[Start of section]

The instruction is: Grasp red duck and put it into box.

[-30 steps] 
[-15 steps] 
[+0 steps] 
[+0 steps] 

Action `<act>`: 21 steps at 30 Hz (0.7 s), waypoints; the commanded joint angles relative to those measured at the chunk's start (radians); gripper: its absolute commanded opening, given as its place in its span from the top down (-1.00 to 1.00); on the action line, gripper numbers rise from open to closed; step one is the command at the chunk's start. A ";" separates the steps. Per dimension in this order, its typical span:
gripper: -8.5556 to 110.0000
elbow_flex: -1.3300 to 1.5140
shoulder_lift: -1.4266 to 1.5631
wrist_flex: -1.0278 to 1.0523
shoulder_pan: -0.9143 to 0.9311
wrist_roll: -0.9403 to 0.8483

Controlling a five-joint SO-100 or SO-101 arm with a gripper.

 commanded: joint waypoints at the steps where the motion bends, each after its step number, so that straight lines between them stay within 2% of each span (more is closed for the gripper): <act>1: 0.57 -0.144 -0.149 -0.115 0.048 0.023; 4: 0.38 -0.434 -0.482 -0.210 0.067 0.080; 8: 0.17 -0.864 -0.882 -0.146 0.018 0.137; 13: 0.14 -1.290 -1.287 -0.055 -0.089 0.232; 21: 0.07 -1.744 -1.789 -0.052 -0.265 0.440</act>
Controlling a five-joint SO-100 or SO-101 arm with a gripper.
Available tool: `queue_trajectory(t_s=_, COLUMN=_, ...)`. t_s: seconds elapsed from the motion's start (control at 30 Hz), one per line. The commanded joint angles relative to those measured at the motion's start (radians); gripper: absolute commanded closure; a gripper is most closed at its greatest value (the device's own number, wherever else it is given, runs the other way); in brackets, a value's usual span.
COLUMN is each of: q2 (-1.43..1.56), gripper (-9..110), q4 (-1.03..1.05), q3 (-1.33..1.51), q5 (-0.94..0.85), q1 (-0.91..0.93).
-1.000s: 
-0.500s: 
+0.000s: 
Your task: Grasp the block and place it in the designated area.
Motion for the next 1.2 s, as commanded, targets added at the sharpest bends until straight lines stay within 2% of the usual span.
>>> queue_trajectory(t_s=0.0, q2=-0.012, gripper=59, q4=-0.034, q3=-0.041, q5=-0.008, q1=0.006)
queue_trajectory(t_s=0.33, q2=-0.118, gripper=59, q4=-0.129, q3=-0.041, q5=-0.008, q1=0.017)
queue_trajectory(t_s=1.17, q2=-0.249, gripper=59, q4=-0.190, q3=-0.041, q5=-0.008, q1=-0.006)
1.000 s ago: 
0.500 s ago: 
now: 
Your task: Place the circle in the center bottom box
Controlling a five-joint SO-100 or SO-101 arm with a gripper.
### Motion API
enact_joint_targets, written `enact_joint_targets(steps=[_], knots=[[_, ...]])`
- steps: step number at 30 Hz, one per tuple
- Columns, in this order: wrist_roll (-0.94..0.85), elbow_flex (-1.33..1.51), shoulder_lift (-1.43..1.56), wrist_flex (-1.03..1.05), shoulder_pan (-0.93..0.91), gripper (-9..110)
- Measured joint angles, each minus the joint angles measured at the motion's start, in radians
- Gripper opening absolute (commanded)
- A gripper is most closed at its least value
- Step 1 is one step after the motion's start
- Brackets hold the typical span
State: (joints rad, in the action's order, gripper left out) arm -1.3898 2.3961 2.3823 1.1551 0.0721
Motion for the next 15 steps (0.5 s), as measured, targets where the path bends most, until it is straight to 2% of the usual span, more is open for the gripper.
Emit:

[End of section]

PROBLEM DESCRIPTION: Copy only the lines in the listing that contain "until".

SOLUTION BELOW:
Motion for the next 1.2 s, as commanded, targets added at the sharpest bends until straight lines stay within 2% of the usual span.
Motion for the next 15 steps (0.5 s), as measured, targets where the path bends most, until it is straight to 2% of the usual span, more is open for the gripper.

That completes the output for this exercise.